Your instructions
Make an exact copy of the data below, leaving out every picture.

Records from a dataset:
Content starts
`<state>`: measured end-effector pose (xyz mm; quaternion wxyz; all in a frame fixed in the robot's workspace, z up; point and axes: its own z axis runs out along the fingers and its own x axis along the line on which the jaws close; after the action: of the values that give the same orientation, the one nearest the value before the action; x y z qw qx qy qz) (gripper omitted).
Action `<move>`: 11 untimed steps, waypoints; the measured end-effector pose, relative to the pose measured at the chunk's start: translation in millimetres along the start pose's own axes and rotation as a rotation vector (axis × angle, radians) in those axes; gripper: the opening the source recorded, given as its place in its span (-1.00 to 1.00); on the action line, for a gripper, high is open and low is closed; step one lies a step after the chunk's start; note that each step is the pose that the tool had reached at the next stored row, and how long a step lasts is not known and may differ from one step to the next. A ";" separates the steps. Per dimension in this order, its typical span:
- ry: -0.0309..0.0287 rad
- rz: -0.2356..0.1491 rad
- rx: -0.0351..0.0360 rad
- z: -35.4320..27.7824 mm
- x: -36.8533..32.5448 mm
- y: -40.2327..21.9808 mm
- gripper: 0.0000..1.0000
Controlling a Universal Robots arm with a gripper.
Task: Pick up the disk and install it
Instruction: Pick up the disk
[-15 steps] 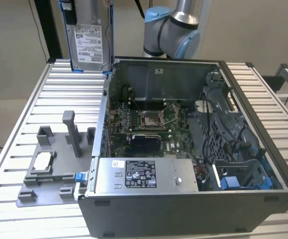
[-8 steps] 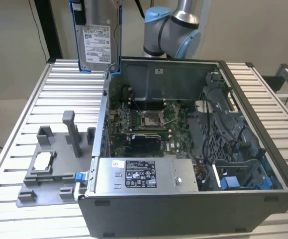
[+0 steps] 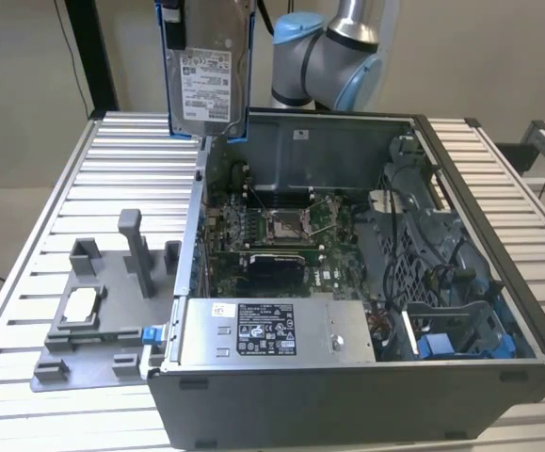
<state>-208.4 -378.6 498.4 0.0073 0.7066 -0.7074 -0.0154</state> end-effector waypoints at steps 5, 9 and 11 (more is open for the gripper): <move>0.0000 0.000 -0.0020 -0.7 3.6 -19.3 -1.00; 0.0000 0.000 -0.0030 -1.2 6.9 -33.5 -1.00; 0.0000 0.000 -0.0034 -1.4 8.8 -39.9 -1.00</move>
<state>-168.4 -387.4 498.5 0.0085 0.7066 -0.7074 -0.0166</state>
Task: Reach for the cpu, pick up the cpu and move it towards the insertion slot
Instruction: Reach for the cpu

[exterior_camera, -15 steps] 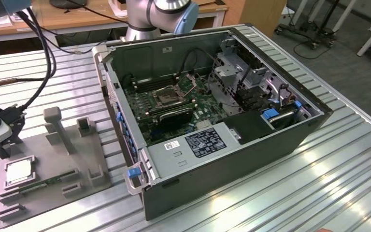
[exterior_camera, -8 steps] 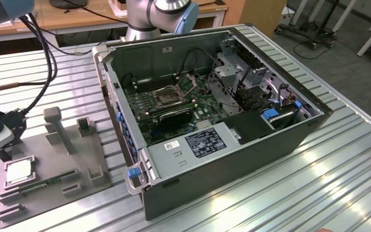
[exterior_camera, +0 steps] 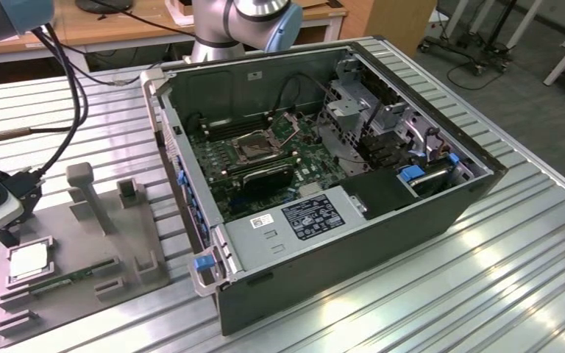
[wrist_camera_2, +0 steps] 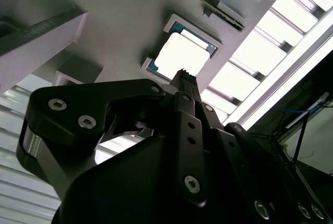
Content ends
Exercise solution
`<state>`: measured end-effector pose (xyz mm; quaternion wxyz; all in a frame fixed in the robot's workspace, z up; point and axes: its own z axis runs out along the fingers and its own x axis along the line on which the jaws close; after the action: of the values that give the same orientation, the one nearest the value before the action; x y z qw qx qy qz) (gripper omitted).
Action `<move>`: 11 untimed steps, waypoints; the measured end-effector pose, relative to the pose measured at the chunk's start: translation in millimetres along the start pose's own axes and rotation as a rotation vector (axis × angle, radians) in those axes; gripper: the opening the source recorded, given as its place in its span (-1.00 to 1.00); on the action line, for a gripper, high is open and low is closed; step one lies a step after the chunk's start; note that each step is the pose that the tool had reached at the next stored row, and how long a step lasts is not known and may differ from one step to the next. A ";" separates the steps. Per dimension in this order, its typical span:
- ry: -0.0309..0.0287 rad
- rz: -0.2356..0.1491 rad
- rx: -0.0351..0.0360 rad
- z: -35.4320..27.7824 mm
- x: -36.8533..32.5448 mm
- y: -40.2327..21.9808 mm
- gripper: 0.0000..1.0000
Controlling a Universal Robots arm with a gripper.
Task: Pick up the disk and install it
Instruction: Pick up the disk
[-15 steps] 
[-8 steps] 
[+0 steps] 
<state>-208.4 -378.6 498.4 0.0073 0.7066 -0.7074 -0.0154</state> end-effector waypoints at steps 5, 9 and 11 (more is open for the gripper): <move>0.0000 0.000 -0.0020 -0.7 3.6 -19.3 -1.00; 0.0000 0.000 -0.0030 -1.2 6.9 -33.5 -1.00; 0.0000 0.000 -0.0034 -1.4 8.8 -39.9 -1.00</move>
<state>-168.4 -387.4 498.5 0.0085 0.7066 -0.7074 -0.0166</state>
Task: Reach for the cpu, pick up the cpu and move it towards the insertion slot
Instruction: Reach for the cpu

[exterior_camera, -15 steps] 
[exterior_camera, -8 steps] 
[exterior_camera, +0 steps] 
[wrist_camera_2, +0 steps] 

What came before makes up the full response.